Would you please return the lines of the entries below starting at the line that has "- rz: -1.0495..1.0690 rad" and ending at the line that has "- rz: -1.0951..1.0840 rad", both included, exactly as they are?

Stored items from a collection:

::::

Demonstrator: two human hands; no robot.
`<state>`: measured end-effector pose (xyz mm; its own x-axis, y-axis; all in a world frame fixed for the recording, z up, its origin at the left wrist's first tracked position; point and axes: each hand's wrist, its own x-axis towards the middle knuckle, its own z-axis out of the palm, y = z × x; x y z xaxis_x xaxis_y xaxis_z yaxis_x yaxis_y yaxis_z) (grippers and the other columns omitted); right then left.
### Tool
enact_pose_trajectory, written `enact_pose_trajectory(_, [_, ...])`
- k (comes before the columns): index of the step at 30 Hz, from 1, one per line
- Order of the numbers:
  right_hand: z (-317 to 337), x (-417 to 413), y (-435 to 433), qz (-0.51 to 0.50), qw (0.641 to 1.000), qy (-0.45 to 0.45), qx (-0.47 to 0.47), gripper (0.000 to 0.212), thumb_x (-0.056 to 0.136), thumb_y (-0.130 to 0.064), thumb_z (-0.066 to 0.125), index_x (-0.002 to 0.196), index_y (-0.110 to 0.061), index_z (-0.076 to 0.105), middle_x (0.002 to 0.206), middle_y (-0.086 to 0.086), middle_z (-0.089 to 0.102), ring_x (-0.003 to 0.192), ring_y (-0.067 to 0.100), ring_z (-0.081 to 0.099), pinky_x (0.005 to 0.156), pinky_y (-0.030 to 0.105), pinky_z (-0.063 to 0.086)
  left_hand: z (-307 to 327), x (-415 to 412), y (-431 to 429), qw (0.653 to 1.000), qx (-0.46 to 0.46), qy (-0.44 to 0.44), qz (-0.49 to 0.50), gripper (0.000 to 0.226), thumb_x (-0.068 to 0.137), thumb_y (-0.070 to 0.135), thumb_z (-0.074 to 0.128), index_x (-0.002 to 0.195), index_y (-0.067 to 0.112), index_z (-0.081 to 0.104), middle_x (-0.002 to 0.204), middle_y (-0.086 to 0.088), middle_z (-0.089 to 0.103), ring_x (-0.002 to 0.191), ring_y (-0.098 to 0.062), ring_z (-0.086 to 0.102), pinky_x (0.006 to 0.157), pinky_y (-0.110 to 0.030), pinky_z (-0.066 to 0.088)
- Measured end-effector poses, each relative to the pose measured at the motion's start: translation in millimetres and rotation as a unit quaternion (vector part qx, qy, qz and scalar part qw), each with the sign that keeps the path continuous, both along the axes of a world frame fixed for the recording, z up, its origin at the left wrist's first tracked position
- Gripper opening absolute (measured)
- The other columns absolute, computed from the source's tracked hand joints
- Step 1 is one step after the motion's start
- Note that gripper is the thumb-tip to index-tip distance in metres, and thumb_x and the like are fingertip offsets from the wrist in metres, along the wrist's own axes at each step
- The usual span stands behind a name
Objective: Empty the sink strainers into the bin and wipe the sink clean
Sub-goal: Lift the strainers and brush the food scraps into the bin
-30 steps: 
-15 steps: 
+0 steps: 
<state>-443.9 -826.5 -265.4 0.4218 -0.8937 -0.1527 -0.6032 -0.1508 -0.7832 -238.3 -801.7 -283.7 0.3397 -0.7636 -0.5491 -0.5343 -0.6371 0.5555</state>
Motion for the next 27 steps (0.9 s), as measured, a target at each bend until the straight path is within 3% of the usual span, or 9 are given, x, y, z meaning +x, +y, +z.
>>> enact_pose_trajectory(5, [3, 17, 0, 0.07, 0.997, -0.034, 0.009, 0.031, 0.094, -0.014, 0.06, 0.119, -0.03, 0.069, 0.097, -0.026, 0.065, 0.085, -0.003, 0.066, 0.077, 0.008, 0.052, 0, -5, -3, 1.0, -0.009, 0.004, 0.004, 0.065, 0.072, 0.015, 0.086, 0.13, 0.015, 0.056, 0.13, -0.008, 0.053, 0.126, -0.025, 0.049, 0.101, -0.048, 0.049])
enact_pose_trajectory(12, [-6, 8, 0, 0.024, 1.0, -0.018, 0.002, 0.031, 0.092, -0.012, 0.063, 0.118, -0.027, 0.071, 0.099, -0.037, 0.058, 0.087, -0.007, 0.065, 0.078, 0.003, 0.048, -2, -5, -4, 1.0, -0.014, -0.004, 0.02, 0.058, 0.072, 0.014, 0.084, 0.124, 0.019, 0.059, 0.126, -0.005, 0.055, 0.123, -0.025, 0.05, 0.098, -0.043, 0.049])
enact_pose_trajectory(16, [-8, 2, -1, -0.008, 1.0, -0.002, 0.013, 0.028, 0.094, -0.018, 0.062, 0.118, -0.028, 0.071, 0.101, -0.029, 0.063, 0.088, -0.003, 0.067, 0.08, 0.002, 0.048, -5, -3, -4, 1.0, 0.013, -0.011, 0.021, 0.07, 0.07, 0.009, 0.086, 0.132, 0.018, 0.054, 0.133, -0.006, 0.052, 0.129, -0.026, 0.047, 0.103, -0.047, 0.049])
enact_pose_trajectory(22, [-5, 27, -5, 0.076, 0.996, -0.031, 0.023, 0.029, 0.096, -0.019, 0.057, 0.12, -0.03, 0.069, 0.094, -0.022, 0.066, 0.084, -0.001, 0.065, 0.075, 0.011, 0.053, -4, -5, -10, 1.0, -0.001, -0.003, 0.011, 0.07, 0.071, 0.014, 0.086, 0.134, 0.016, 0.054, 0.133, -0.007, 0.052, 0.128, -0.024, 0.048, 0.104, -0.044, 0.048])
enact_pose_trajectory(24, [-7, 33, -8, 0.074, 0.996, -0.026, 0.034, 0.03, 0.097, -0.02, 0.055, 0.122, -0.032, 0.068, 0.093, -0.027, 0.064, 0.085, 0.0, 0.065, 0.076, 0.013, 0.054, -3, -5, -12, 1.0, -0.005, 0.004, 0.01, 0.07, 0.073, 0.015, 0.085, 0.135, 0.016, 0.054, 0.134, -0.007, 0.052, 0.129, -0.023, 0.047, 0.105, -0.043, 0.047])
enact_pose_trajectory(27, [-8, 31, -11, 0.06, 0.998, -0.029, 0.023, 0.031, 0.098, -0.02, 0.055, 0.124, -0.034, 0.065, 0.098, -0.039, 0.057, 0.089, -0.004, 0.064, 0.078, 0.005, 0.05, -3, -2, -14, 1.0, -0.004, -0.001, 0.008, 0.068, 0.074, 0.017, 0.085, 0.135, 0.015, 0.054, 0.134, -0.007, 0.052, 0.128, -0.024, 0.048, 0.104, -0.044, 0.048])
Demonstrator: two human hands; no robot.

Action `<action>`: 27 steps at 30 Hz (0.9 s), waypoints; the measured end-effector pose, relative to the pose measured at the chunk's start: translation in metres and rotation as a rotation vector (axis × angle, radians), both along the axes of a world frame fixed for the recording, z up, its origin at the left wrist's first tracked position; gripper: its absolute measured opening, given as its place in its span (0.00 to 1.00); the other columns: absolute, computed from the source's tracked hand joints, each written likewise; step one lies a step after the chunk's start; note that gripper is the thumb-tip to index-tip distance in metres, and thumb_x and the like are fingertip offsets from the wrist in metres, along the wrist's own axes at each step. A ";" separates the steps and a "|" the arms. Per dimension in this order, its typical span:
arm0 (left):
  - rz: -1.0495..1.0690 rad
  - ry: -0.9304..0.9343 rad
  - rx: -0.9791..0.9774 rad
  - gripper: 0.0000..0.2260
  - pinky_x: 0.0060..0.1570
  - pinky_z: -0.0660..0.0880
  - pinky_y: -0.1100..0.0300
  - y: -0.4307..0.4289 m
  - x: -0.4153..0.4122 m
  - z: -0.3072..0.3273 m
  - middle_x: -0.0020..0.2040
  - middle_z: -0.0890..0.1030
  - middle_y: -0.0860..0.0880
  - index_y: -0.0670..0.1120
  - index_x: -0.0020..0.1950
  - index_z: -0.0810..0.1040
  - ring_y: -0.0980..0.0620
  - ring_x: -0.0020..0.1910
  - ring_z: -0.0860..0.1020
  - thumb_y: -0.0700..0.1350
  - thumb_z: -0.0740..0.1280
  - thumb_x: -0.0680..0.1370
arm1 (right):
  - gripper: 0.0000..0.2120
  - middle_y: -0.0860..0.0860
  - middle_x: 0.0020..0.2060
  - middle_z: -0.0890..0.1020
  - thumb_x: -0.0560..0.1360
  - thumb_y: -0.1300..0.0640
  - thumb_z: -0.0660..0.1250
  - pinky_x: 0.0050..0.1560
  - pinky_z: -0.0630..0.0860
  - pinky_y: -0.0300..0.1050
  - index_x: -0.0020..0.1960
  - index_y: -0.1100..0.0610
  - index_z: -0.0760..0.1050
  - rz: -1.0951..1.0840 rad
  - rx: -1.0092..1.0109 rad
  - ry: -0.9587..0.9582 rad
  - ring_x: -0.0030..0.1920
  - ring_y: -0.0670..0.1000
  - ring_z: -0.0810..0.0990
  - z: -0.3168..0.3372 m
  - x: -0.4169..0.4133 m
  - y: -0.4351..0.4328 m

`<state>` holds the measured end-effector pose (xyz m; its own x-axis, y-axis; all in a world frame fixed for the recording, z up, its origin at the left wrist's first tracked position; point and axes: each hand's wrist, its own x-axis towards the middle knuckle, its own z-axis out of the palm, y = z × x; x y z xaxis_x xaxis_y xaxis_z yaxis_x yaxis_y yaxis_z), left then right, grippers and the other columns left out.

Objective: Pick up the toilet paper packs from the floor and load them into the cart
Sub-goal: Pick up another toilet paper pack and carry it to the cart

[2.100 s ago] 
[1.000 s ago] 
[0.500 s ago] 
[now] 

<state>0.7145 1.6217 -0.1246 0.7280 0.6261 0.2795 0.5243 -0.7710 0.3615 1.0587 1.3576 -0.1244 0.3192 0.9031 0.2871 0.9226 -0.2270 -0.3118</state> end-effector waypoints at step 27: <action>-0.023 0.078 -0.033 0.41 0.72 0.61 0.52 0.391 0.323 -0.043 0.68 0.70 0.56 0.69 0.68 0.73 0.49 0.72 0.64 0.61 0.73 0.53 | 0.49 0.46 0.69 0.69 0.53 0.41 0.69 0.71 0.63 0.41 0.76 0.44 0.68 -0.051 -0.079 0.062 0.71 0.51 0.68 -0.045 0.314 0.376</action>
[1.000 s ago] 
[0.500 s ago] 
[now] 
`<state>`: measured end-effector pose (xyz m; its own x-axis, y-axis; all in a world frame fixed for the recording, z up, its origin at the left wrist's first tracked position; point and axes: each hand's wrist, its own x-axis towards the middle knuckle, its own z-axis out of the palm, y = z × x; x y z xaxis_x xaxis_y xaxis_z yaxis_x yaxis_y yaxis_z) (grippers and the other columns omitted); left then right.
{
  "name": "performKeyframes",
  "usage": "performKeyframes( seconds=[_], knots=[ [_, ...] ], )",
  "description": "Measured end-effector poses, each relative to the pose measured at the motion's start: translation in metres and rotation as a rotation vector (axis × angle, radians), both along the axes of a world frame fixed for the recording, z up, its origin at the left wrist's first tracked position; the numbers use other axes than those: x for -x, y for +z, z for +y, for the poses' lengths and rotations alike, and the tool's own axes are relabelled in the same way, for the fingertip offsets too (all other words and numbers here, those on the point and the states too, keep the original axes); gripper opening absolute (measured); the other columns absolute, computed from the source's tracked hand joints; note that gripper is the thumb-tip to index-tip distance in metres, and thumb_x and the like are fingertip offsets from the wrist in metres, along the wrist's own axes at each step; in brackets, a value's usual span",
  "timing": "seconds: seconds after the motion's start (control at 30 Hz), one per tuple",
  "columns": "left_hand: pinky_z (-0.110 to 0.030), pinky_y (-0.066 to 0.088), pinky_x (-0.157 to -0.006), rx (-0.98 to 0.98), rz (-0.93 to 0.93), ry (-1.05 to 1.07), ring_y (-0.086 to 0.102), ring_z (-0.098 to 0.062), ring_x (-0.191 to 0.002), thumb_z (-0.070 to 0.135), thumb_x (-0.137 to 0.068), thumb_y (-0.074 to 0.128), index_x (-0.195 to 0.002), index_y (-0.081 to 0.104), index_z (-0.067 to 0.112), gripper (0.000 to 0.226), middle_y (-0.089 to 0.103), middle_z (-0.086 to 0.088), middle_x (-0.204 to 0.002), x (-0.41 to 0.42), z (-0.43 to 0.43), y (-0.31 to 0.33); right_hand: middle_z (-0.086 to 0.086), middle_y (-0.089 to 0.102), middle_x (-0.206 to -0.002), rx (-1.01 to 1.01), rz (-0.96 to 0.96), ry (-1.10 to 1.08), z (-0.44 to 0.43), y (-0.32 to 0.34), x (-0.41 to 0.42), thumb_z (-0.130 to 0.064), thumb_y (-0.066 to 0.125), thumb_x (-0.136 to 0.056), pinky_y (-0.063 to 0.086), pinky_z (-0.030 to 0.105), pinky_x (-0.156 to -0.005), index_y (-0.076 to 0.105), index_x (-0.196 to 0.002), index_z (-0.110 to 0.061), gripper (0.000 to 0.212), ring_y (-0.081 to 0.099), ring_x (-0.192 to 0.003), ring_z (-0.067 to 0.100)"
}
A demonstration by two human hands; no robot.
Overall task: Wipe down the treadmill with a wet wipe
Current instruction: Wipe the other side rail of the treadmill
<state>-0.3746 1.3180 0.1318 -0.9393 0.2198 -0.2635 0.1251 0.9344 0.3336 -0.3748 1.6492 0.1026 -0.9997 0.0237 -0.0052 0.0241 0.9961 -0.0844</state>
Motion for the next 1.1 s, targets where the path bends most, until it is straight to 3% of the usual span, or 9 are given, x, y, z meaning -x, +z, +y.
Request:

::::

- **Output**
  - rz: -1.0495..1.0690 rad
  - ry: -0.9304..0.9343 rad
  - rx: -0.9791..0.9774 rad
  - gripper: 0.0000..0.2260
  - pinky_x: 0.0060..0.1570
  - pinky_z: -0.0660..0.0880
  - pinky_y: -0.1100..0.0300
  - y: -0.4307..0.4289 m
  - x: -0.4153..0.4122 m
  - z: -0.3072..0.3273 m
  - middle_x: -0.0020..0.2040
  - middle_z: -0.0890..0.1030
  - middle_y: -0.0860..0.0880
  - index_y: -0.0670..0.1120
  - index_x: -0.0020..0.1950
  - index_z: -0.0810..0.1040
  - ring_y: -0.0980..0.0620
  - ring_x: -0.0020..0.1910
  - ring_z: -0.0860..0.1020
  - thumb_y: -0.0700..0.1350
  - thumb_z: -0.0740..0.1280
  - thumb_x: -0.0680..0.1370
arm1 (right):
  - gripper: 0.0000..0.2120
  - middle_y: -0.0860..0.0860
  - middle_x: 0.0020..0.2060
  - middle_z: -0.0890..0.1020
  - thumb_x: -0.0560..0.1360
  - thumb_y: -0.1300..0.0640
  - thumb_z: -0.0660..0.1250
  - pinky_x: 0.0050..0.1560
  - pinky_z: -0.0630..0.0860
  - pinky_y: -0.0300..0.1050
  - index_x: -0.0020..0.1960
  - index_y: -0.1100..0.0610
  - index_z: -0.0760..0.1050
  - rz: -1.0951..1.0840 rad

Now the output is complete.